Tuesday, July 8, 2014

Writers: Are You Overdoing It?


Prose is architecture, not interior decoration.
~Ernest Hemingway


My only daughter got married two years ago, on a bluff overlooking Kachemak Bay. We pulled it off as intended: a beautiful, simple affair.

Make that deceptively simple. A year before the Big Day, my daughter traveled 1500 miles from Portland to deposit in my closet the first set of dishes lovingly scavenged for the reception, the perfect shade of green, more yellow than blue. That was only the beginning. What followed: dress, rings, music, officiant, photos, catering, cake, lodging, vows, seating, tents, heaters, rehearsal, plates, flatware, tables, coffee urns, welcome bags. One hundred twenty-five things to buy, rent, or borrow; 162 items to scratch off the to-do list. 

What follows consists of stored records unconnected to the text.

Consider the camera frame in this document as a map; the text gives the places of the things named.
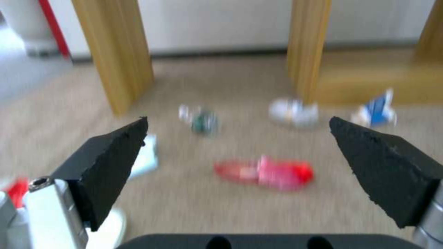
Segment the clear plastic bottle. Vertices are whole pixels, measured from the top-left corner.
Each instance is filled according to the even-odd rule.
[[[191,130],[199,134],[212,134],[218,130],[218,119],[214,112],[201,106],[190,109],[180,105],[179,119],[191,126]]]

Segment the litter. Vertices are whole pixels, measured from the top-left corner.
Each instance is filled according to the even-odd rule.
[[[148,134],[143,139],[144,146],[139,150],[137,158],[131,168],[131,174],[128,180],[137,176],[153,171],[157,168],[159,160],[157,158],[157,137]]]
[[[361,105],[356,112],[351,114],[351,122],[364,127],[373,127],[393,123],[397,125],[397,114],[391,107],[394,90],[389,88],[386,92]]]
[[[220,177],[240,183],[293,191],[307,185],[314,177],[308,162],[274,161],[262,156],[258,161],[223,161],[214,165]]]
[[[180,105],[179,118],[189,124],[195,133],[211,134],[218,129],[218,119],[214,112],[200,106],[191,110],[187,105]]]
[[[319,120],[317,104],[303,106],[301,100],[277,99],[269,106],[271,119],[296,127],[308,127]]]

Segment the wooden table leg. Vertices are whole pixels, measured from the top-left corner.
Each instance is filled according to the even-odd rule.
[[[137,0],[72,0],[116,115],[154,82]]]
[[[420,62],[443,62],[443,0],[436,0],[416,48]]]
[[[293,0],[288,72],[304,103],[314,101],[331,0]]]

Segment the crushed plastic bottle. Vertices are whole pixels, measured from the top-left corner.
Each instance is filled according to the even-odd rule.
[[[258,161],[223,161],[214,165],[220,177],[241,183],[258,184],[280,191],[294,191],[314,177],[308,162],[275,161],[262,156]]]
[[[195,133],[212,134],[218,129],[215,113],[200,106],[190,109],[187,105],[180,105],[179,119],[190,125]]]
[[[391,107],[394,90],[389,88],[365,105],[361,105],[356,112],[351,114],[351,122],[364,127],[373,127],[392,123],[397,125],[397,114]]]
[[[319,120],[319,108],[314,105],[303,105],[297,99],[277,99],[269,106],[271,119],[289,123],[295,127],[309,127]]]

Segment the screw hole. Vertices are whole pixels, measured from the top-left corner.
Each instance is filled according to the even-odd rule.
[[[226,238],[217,236],[208,242],[206,249],[231,249],[231,243]]]
[[[32,185],[40,186],[42,184],[45,184],[47,181],[48,181],[48,178],[39,178],[39,179],[36,179],[34,182],[32,182]]]
[[[307,249],[334,249],[329,241],[321,236],[315,236],[308,240]]]

In writing it also takes effort to pull off the simple. A little exposure to the classics, a lot of textbook drivel, and we leave school with writing that’s pompous and overbearing. Re-training can take years. 

Overwriting is the caste mark of the emerging writer, worn unaware. “Diction problems are symptomatic of defects in the character or education of the writer,” John Gardner says. “Both diction shifts and the steady use of inappropriate diction suggest either deep-down bad taste or the awkwardness that comes of inexperience and timidity.” Ouch.

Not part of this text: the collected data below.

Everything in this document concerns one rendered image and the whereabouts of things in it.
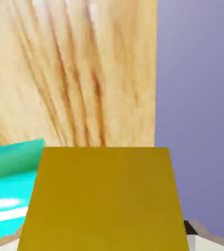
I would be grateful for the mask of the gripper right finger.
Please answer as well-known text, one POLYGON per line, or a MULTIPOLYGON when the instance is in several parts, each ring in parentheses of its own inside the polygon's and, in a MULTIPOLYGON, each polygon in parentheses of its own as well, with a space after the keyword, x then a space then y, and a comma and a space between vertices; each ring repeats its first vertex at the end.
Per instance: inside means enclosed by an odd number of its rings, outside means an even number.
POLYGON ((189 251, 224 251, 224 238, 213 235, 198 221, 184 220, 189 251))

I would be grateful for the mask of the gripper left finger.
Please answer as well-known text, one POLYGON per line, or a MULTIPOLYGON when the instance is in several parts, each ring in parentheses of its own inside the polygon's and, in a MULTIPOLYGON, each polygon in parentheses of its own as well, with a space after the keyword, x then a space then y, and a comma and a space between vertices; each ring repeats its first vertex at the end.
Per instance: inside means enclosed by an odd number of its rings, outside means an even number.
POLYGON ((14 234, 0 238, 0 251, 17 251, 21 232, 22 227, 20 227, 14 234))

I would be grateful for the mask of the small yellow cube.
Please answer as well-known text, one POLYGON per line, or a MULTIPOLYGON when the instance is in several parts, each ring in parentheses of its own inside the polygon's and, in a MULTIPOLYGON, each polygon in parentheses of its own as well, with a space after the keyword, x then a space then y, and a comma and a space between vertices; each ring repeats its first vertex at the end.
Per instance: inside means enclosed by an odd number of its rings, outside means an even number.
POLYGON ((17 251, 189 251, 169 150, 44 148, 17 251))

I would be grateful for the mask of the large teal box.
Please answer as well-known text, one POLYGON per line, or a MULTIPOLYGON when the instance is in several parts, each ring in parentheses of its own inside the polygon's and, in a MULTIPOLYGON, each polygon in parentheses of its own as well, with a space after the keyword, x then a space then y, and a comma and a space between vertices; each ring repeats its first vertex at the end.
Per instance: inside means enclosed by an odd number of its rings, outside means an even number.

In Thanks, But This Isn’t for Us, agent Jessica Page Morrell calls it purple bling: writing that’s euphemistic, clichéd, and extravagant. “The problem with purple prose," she notes, "is that it calls attention to itself instead of performing its job – telling a story – and it tries too hard to manipulate the reader’s emotions.”

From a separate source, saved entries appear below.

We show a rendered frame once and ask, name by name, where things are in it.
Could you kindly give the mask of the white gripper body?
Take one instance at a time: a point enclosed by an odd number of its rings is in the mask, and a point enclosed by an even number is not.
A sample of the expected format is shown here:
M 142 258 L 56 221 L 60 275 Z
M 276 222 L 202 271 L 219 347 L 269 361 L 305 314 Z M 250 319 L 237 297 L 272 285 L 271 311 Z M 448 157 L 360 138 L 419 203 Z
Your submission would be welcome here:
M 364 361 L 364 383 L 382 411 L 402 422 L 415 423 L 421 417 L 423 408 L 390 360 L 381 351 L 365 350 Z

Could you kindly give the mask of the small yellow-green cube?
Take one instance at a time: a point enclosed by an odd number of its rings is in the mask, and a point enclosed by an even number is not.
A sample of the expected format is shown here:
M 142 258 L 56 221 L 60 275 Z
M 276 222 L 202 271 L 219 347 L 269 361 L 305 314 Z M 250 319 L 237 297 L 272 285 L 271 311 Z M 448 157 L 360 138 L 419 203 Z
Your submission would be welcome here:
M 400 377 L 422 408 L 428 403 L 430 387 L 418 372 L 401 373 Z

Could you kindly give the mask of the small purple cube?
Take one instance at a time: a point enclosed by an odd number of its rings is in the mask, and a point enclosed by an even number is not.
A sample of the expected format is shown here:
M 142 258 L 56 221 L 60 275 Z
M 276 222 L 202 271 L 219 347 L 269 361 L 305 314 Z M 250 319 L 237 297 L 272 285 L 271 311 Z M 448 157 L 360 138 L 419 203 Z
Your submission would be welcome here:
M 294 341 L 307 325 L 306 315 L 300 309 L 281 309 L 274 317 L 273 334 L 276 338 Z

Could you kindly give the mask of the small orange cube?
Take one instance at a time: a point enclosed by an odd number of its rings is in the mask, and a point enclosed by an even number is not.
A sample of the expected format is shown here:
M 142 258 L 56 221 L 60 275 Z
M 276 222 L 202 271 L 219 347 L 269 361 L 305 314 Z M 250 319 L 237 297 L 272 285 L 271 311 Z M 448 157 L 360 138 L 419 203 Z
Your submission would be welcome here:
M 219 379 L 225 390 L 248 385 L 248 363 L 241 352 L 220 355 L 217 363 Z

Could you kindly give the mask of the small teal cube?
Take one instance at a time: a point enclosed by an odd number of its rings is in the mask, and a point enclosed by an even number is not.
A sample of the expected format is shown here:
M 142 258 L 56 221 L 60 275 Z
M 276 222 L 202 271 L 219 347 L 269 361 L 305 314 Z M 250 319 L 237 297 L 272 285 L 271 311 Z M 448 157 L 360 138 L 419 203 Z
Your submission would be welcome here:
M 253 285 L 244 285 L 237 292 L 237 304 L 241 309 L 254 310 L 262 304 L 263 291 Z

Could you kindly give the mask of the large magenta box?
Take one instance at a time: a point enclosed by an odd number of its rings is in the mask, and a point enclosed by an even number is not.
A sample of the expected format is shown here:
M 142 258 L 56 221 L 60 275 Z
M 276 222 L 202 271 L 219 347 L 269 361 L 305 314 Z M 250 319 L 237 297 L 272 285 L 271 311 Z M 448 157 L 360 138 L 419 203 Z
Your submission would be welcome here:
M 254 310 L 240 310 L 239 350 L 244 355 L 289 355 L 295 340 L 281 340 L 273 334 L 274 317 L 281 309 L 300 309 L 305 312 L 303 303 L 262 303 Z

In The First Five Pages, agent Noah Lukeman echoes this concern. He identifies these warning signs of overwritten prose: writing that feels forced or exaggerated, not fitting the subject; books that come off as arenas for showing off the writer’s talent; and writing so noticeable it drives the reader away from the story.

Gardner identifies these signs of badly elevated diction: cliched personification (“greeted by the sound”), abstract language (“unique sound”), and Latinate where Anglo-Saxon will suffice (“surveyed the sound situation”).

Maybe once, long ago, you let a purple phrase or two slip. Examples, courtesy of Morrell:

  • In love scenes, quivering and throbbing; breasts as mounds or globes, couples locked in a primal dance
  • Storms featuring distant thunder and menacing clouds that crouch on the horizon, generating violent gusts of wind that frighten the shutters
  • Characters known to the core of their being or to every fiber of their being; characters who experience the slow burn of anger or who are touched to their innermost souls
Fortunately, there’s a cure. “By reading carefully and extensively,” Gardner says, “by writing constantly and getting the best criticism available to him, the writer who begins with no feeling for diction can eventually overcome his problems.”

Try This: As an antidote for purple prose, Lukeman recommends rewriting a passage in a style exactly the opposite of its original. “If your style is straightforward,” he says, “try one that is convoluted; if it is baroque, try one that is minimalist.”